01 Apr #77 Fatal Conveniences™: Air Conditioning: Cooling Down Your House While Heating Up the Earth
Do you turn on your air conditioning the second it gets a bit hot out? No one likes to be hot and sweaty at home. But do we really need to use it as much as we do?
Welcome to Fatal Conveniences™.
The entire content of Africa’s energy use is the same as America’s use of just AC.
Listen, I get it. When that heat hits, it’s not fun. I don’t like to be hot and sweaty when I’m relaxing at home. But I’ve made it a habit over many years to wait longer and longer to turn my air conditioner on. And you know what? The more I did that, the more heat I was able to take. We get so used to being comfortable, the second we feel uncomfortable we reach for a solution. The body can handle a little heat! It’s actually good for us to get a little cold, and to get a little hot.
All this comfort is using an insane amount of electricity. Almost half of America’s energy use is on air conditioning alone.

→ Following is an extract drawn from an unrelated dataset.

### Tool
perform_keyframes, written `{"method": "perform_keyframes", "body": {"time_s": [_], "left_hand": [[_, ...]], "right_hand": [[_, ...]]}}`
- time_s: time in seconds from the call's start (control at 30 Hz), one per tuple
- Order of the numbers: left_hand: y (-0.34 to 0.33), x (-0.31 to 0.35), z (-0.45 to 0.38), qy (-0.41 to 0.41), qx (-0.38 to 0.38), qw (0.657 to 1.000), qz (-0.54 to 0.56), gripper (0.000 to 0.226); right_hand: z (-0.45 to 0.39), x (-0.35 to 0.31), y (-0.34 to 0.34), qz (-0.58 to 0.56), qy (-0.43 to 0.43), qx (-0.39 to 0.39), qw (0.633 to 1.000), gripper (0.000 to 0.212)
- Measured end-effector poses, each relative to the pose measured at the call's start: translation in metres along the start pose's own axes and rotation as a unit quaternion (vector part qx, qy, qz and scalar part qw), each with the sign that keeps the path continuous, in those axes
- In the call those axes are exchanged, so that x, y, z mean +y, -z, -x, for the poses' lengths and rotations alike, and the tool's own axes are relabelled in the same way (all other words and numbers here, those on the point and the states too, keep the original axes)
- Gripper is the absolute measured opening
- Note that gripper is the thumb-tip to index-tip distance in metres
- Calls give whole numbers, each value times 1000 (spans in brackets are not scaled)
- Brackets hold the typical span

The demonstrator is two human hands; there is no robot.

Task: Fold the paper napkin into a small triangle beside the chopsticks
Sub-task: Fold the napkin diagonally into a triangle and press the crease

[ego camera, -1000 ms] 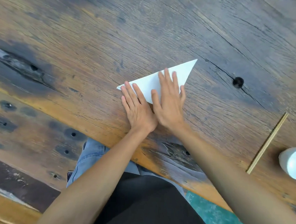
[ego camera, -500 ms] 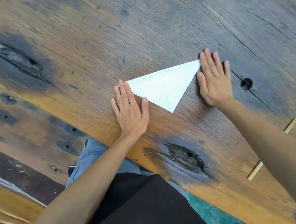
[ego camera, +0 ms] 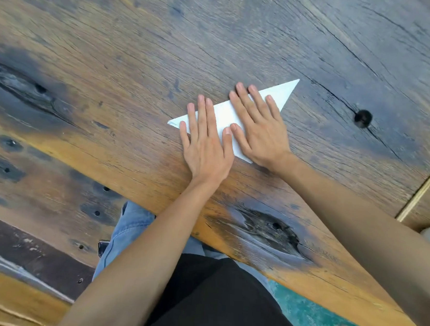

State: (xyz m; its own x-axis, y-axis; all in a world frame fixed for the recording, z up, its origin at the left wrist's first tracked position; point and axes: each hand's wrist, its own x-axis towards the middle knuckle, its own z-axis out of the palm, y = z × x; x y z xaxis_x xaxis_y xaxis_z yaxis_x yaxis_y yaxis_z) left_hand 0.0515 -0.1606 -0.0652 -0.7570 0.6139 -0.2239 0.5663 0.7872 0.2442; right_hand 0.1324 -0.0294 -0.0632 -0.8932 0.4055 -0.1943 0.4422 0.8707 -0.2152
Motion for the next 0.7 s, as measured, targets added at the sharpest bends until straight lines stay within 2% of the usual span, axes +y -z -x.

AC use releases 2 Billion tons of Co2 into our atmosphere, which is a big contributor to global warming. So by cooling our homes down, we’re heating our planet up.
In this segment, I go over the massive toll AC is taking on our energy consumption, as well as the personal effects on our health. Contaminated air conditioning units, or dirty or damaged filters, can spark asthma attacks and respiratory issues. Working in office buildings with the AC running constantly has proven to lead to health issues. I’ll cover all this as well as things you can do to minimize your AC dependency. Listen, I don’t expect you to sweat it out in the summer, just be more aware of the price you pay, and we all pay for comfort.
Other info in this Fatal Conveniences™ segment:
- A brief history of Air Conditioning
- The massive amount of energy AC needs
- Sick Building Syndrome
- Tweaks in behavior to cut down on AC use
More information to learn about this subject:
Is My Air Conditioner Killing Me? | TIME Magazine
The air conditioning trap: how cold air is heating the world | The Guardian
The Future of Cooling – Opportunities for energy efficient air conditioning | Report by the International Energy Agency (IEA)
Can you cool a house without air conditioning? | BBC – Future
Darin: It’s that time of the week for another fatal convenience. This is a bite-size segment that addresses some of society’s fatal conveniences and the steps you can take to avoid becoming a victim of them. I define fatal conveniences as the things we may be doing because the world we live in makes us believe we have to, tap water, shampoo, sunglasses, food. I dive into the hidden truths behind some of our everyday choices that could not only be harming us but even killing us, so let’s dive in.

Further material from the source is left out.